Kristin Andrews and Robert Lurz

Part 1:

http://www.vimeo.com/39005245

Part 2:

http://www.vimeo.com/39067939

Kristin Andrews (left) and Robert Lurz (right) on animals and mindreading.

In this two-part conversation*, Andrews and Lurz discuss whether (and to what extent) non-human animals are able to mindread, i.e., understand others’ mental states. In Part 1, they begin with a review of the history of inquiry into animal mindreading, and then examine (starting at 28:18) Andrews’s views about the evolutionary origins and explanatory and predictive roles of mindreading. In Part 2, they discuss Lurz’s plans for experimental investigation of animal mindreading (14:54), Andrews’s and Lurz’s differing views of the abilities of great apes (32:49), and the relative importance of fieldwork and laboratory evidence (48:47).

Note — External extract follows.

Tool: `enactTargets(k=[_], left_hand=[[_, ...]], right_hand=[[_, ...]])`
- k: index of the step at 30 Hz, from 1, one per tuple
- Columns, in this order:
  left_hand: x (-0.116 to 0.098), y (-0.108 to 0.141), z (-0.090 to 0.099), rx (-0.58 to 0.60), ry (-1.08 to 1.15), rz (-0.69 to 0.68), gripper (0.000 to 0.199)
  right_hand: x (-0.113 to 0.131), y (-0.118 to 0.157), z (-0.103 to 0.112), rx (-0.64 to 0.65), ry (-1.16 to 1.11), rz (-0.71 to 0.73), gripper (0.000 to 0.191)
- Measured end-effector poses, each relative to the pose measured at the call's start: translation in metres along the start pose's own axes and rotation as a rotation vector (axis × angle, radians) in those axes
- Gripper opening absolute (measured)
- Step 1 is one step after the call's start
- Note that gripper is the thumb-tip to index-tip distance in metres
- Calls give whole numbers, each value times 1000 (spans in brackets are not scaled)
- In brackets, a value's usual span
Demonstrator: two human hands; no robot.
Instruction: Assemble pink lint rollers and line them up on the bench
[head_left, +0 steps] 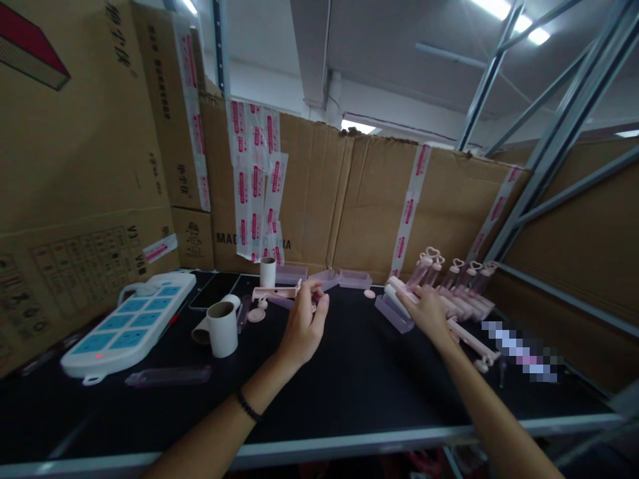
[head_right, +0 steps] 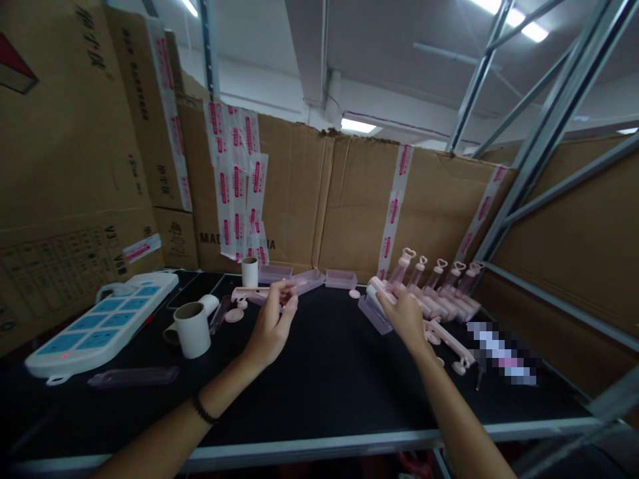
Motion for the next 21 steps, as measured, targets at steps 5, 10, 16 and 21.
enactTargets(k=[5,10,16,21], left_hand=[[3,1,-1,14,9,15,22],[3,1,-1,27,1,19,23],[0,1,0,50,2,22,23],[0,1,0,56,3,23,24]], right_hand=[[-3,-1,-14,35,85,-16,53],[-1,-3,-14,55,116,-14,52],[0,0,-14,93,119,38,45],[-3,1,-17,105,111,56,46]])
Point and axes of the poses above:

The drawing to which Lurz refers at 18:44 is in this paper (p. 25).

*=The conversation was interrupted by a tech snafu, so we divided the video in two.

Related works

by Andrews:
Do Apes Read Minds? Toward a New Folk Psychology (forthcoming)
“Beyond Anthropomorphism: Attributing Psychological Properties to Animals” in The Oxford Handbook of Animal Ethics (2011)
with Anne Russon: “Orangutan pantomime: elaborating the message” (2010)

by Lurz:
Mindreading Animals: The Debate Over What Animals Know about Other Minds (2011)
with Carla Krachun: “How Could We Know Whether Nonhuman Primates Understand Others’ Internal Goals and Intentions?” (2011)
“Belief Attribution in Animals: On How to Move Forward Conceptually and Empirically” (2010)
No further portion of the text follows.